What is needed is a word-for-word copy of the listing below, without pictures.

DATA SHOWN: Begin

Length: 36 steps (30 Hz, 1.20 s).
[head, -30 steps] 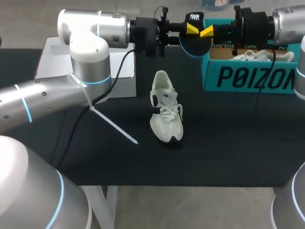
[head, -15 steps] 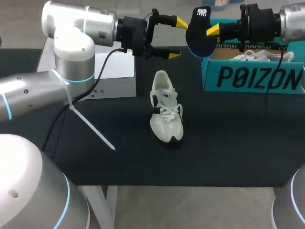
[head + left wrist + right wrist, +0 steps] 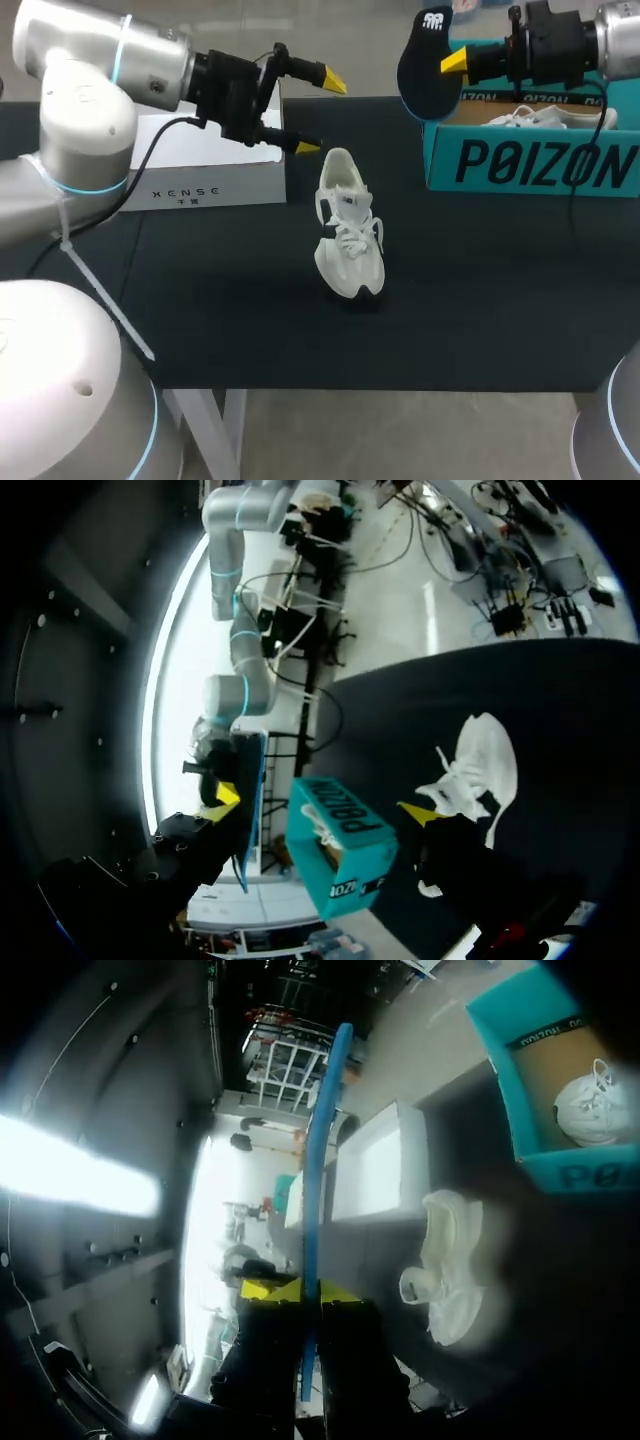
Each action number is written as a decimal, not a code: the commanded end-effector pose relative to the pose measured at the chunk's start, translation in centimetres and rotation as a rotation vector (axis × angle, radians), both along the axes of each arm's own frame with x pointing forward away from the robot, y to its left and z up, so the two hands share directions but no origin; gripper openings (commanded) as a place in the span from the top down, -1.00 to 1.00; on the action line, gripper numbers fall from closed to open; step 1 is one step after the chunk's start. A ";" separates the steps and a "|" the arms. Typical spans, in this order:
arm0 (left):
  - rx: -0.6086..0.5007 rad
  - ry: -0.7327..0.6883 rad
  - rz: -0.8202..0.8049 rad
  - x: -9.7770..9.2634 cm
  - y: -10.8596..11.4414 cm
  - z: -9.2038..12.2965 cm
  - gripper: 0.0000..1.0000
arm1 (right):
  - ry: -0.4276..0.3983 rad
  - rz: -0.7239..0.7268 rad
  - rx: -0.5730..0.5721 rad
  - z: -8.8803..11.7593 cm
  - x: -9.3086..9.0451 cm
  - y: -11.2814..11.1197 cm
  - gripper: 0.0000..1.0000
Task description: Take the shoe out of the shoebox, open the shoe tongue, remove and reinsert the insole, then place the shoe into the shoebox
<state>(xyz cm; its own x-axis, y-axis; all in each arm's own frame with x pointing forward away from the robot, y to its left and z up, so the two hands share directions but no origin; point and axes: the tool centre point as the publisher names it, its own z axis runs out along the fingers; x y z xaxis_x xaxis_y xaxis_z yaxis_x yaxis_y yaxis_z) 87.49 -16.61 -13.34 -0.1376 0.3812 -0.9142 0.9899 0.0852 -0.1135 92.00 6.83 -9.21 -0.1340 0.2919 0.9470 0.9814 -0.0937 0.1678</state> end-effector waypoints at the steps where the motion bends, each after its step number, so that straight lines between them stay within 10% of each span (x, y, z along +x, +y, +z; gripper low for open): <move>1: 0.113 -0.003 0.034 -2.2 4.9 0.2 -1.00 | -0.011 -0.019 -0.018 0.3 -0.3 -0.2 1.00; 12: 0.117 -0.030 0.083 -4.2 10.7 -0.2 -1.00 | -0.007 -0.096 -0.062 0.1 -0.9 0.1 1.00; 36: 0.060 -0.015 -0.021 -3.7 10.9 0.1 -1.00 | -0.025 -0.167 -0.094 1.4 -1.7 -0.1 1.00</move>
<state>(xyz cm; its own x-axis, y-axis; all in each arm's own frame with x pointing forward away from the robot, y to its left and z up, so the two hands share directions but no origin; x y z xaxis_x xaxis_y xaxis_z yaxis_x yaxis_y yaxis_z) 82.54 -6.22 -13.51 -0.1279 0.4436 -0.8870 0.9880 0.1355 -0.0747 90.64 6.91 -7.80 -0.1012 0.3970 0.9122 0.9499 -0.2339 0.2072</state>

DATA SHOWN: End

#### THE ANSWER:
Length: 36 steps (30 Hz, 1.20 s).
[head, -30 steps] 
[head, -15 steps] 
[head + left wrist + right wrist, +0 steps] 
Each action number is written as a decimal, not a code: the commanded end-effector pose relative to the pose measured at the chunk's start, translation in centimetres and rotation as a rotation vector (axis × angle, radians), both along the axes of each arm's own frame with x pointing forward away from the robot, y to its left and z up, so the two hands share directions but no origin; gripper openings (commanded) as a place in the span from the top down, -1.00 to 1.00; on the action line, gripper numbers fall from closed to open; step 1 is one step after the chunk's start. A ";" separates the steps and a "|" the arms. Typical spans, in this order:
arm0 (left):
  - rx: -0.6086..0.5007 rad
  - ry: -0.7327..0.6883 rad
  - rz: -0.8202..0.8049 rad
  - x: -9.7770..9.2634 cm
  - y: -10.8596..11.4414 cm
  - z: -9.2038..12.2965 cm
  - gripper: 0.0000..1.0000
arm1 (right):
  - ry: -0.4276..0.3983 rad
  - rz: -0.7239..0.7268 rad
  - rx: -0.5730..0.5721 rad
  - z: -8.8803..11.7593 cm
  - x: -9.3086..9.0451 cm
  - y: -11.2814..11.1197 cm
  - gripper: 0.0000..1.0000
Task description: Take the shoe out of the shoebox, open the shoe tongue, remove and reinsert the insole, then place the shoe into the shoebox
<state>(xyz cm; its own x-axis, y-axis; all in each arm's own frame with x pointing forward away from the robot, y to its left and z up, so the two hands share directions but no origin; point and axes: the tool centre point as the publisher names it, its own z axis runs out along the fingers; x y z xaxis_x xaxis_y xaxis_z yaxis_x yaxis_y yaxis_z) 87.49 -16.61 -13.34 -0.1376 0.3812 -0.9142 0.9899 0.0852 -0.1135 92.00 6.83 -9.21 -0.1340 0.2919 0.9470 0.9814 -0.0937 0.1678</state> end-effector waypoints at the steps where the motion bends, each after its step number, so that straight lines between them stay within 10% of each span (x, y, z along +x, +y, +z; gripper low for open): <move>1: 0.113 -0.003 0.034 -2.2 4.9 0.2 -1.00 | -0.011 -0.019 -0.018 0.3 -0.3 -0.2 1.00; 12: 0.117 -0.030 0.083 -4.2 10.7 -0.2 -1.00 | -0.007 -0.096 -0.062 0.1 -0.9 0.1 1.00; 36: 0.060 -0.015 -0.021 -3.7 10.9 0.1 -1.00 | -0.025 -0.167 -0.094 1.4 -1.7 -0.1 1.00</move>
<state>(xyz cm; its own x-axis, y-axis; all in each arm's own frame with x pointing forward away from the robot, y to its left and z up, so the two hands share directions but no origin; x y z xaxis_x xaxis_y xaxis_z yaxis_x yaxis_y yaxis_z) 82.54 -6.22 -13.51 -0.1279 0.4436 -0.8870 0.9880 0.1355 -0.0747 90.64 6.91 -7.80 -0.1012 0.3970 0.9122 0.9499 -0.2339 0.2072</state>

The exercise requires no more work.